P.S. Jan. 1, 2010 is the big day... PTL!!!

2.15.2009

Life since Spain...

#1: This is mostly so I can look back and remember the last couple of months. It probably won't be entertaining.

#2: I already know that it will be horribly written.

I've been meaning to write this post for a while, but have only now taken the time to do so. Granted, it's 11 PM and I should be doing homework, so this should probably be classified as "procrastination tool." I've officially been home almost 2 months, but it has seemed so much longer!

I think I've gotten to the point that I can look back on Spain with fondness. It's not that I didn't enjoy my time there, but it was difficult. I have such a busy/fun life here in the States and many friends and family. I was harder to be away from them than I thought it would be. The last 4 weeks were really hard! It was not fun to watch my new fiance hop back on a plane to the States. I was definitely ready to be home after that! However, in the past week or so, I've been thinking back to specific days or trips with much fondness. I keep retracing my walk to school, the walk to the peanut butter aisle in El Corte Ingles, the walk down La Rambla... as much as possible. I can tell I'm losing the vividness of some of those sights. I know I have to get back there one day.
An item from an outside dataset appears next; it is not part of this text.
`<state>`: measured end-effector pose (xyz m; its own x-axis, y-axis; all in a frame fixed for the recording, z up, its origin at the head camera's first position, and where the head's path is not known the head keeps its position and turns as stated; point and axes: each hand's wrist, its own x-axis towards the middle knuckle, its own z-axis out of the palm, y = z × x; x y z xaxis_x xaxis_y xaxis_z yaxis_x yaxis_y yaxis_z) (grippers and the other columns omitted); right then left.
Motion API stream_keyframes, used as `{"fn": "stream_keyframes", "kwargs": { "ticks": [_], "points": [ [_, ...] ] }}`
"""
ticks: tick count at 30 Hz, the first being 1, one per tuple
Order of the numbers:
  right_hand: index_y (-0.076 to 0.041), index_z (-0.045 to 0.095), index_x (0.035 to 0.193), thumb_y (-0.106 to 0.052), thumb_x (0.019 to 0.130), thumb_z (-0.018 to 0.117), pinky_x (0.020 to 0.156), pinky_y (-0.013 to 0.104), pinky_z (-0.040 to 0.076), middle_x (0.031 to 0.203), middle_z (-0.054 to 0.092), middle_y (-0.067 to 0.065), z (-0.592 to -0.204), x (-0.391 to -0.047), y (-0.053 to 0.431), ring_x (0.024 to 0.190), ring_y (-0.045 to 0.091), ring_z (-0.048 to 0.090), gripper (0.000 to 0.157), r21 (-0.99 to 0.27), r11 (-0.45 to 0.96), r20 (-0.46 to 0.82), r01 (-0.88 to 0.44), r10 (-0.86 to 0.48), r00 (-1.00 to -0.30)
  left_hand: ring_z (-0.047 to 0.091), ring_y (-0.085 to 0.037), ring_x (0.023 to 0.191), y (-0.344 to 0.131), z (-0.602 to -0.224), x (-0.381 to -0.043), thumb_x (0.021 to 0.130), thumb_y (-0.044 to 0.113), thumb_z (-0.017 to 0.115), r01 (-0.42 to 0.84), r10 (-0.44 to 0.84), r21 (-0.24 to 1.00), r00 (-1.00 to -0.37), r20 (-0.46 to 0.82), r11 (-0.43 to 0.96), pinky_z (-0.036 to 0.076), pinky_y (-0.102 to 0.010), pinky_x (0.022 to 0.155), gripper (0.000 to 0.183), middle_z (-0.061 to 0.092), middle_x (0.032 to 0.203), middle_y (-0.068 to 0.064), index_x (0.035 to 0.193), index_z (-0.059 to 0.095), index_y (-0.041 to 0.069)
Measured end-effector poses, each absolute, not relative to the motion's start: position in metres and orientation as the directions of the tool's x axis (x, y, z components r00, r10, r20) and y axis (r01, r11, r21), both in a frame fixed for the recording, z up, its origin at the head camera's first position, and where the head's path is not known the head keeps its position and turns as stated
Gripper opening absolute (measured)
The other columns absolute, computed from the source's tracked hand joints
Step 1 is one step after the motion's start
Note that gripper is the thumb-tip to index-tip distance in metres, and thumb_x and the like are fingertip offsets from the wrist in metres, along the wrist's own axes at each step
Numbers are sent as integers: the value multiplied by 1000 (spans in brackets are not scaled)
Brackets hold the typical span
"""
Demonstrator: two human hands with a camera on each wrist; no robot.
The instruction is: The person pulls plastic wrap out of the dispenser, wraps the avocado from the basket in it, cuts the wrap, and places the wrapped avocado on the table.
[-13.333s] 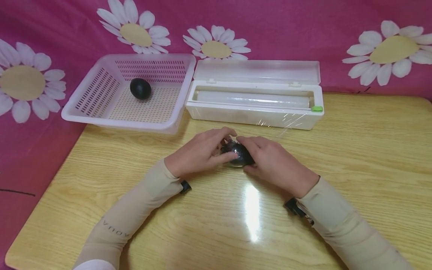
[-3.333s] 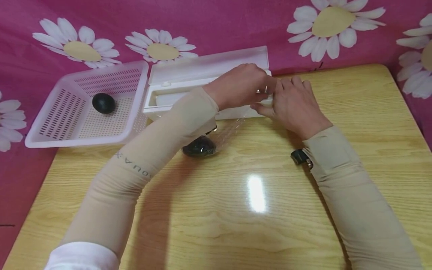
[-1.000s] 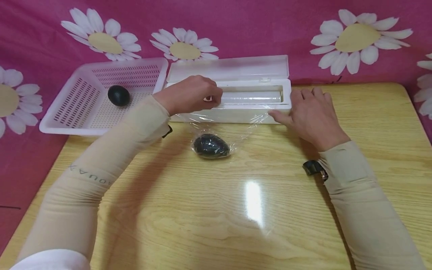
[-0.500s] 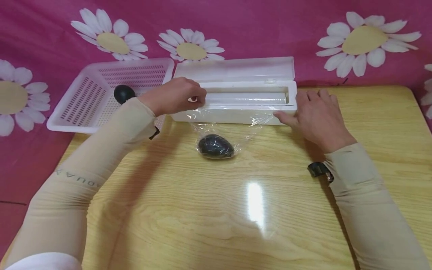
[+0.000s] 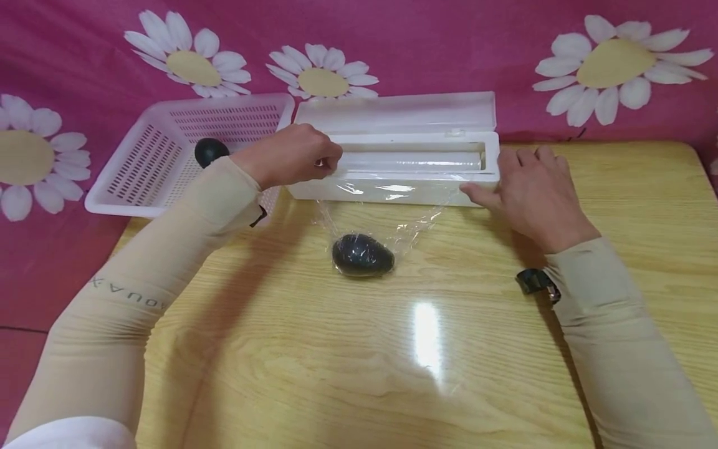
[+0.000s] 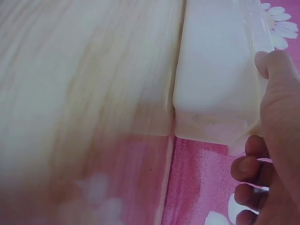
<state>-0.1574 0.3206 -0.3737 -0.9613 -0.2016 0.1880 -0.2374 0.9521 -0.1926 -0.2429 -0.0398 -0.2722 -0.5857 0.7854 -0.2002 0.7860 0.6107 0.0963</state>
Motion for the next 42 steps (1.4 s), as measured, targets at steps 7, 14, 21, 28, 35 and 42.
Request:
{"fn": "stream_keyframes", "kwargs": {
  "ticks": [7, 14, 21, 28, 35, 42],
  "points": [
    [7, 53, 96, -62, 98, 57, 74, 54, 36, 91, 59, 30, -373, -158, 322, 92, 49, 53, 69, -186, 953, 168, -239, -209, -963, 46, -17, 74, -36, -269, -241, 87, -6, 45, 765, 746, 33, -616, -253, 643, 36, -28, 67, 24, 49, 72, 0, 74, 52, 12],
    [8, 54, 98, -61, 97, 59, 72, 55, 37, 95, 59, 32, -372, -158, 322, 94, 49, 51, 69, -186, 953, 172, -238, -207, -963, 52, -21, 77, -38, -267, -243, 93, -2, 51, 743, 710, -9, -643, -288, 670, 43, -33, 72, 17, 58, 78, -5, 83, 59, 8],
    [7, 53, 96, -61, 97, 58, 73, 54, 37, 92, 59, 30, -373, -158, 322, 92, 48, 51, 68, -187, 952, 172, -241, -210, -962, 59, -23, 79, -39, -266, -243, 93, -3, 51, 733, 695, -20, -653, -301, 680, 52, -35, 76, 20, 67, 83, -8, 87, 69, 6],
    [8, 52, 96, -61, 97, 58, 80, 56, 37, 91, 58, 32, -372, -160, 324, 93, 49, 53, 70, -173, 953, 164, -249, -222, -961, 56, -21, 73, -46, -263, -245, 94, -7, 50, 713, 648, -97, -679, -346, 695, 50, -32, 69, 25, 70, 84, -11, 83, 70, 4],
    [9, 52, 96, -61, 98, 57, 81, 58, 38, 92, 58, 33, -372, -160, 324, 95, 50, 53, 71, -167, 954, 156, -249, -224, -962, 73, -36, 87, -52, -261, -244, 96, -3, 57, 744, 665, -204, -664, -342, 637, 61, -44, 80, 18, 76, 95, -23, 95, 75, -2],
    [9, 52, 97, -63, 98, 56, 79, 57, 37, 89, 57, 32, -372, -160, 324, 92, 50, 52, 73, -171, 954, 148, -247, -223, -964, 74, -40, 90, -60, -261, -243, 94, -2, 60, 754, 686, -314, -656, -316, 576, 62, -47, 80, 16, 76, 94, -26, 97, 75, -6]
  ]
}}
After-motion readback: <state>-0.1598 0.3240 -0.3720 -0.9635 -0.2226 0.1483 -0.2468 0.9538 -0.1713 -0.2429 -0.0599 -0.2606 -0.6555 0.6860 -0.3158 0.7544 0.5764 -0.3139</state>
After I flew home, I was of course bombarded with, "How was Spain?" I really appreciate everyone's interest in the trip, but how to you answer that in the 3 sentences or less that they will listen to? "Um, it was different but good." "I enjoyed it." Those can't adequately describe the emotions and experiences that I had there. I don't really know if I had the wonderful experience I thought I would. It was fun and I would definitely recommend it to anyone (just not through KEI), but I don't think people want to hear, "It was alright."

Christmas break was excellent. I got to spend much needed time with my family, friends, as well as with Joel and his family. I think I was a little awkward around everyone at first, but it doesn't take long to relax when you are home. However, that doesn't mean that I wasn't busy. I came home and immediately launched into Christmas mode. After that made a trip to B'ham and brought Joel back to Chatom with me. We then spent a wonderful New Year's Eve with Kinzie, Adam, Virginia, Sarah, Shane, Brenna, and the star of the night, Savannah, before the Sasnetts came down for the weekend. Then it was back to Auburn to start a new semester!

Now I know why most people don't take 18 hours in a semester. It's hard! I am guaranteed at least 2 tests and an essay every week until May. On top of that I'm taking an 8 hr/week LSAT prep course. On top of that I'm also trying to plan a wedding. My anxiety issues have already started to kick in. I know they're getting bad when I wake up anxious. Worry/anxiety is something that is a huge struggle for me. It's a sin that I constantly battle. If you think about it, I could definitely use a prayer or two.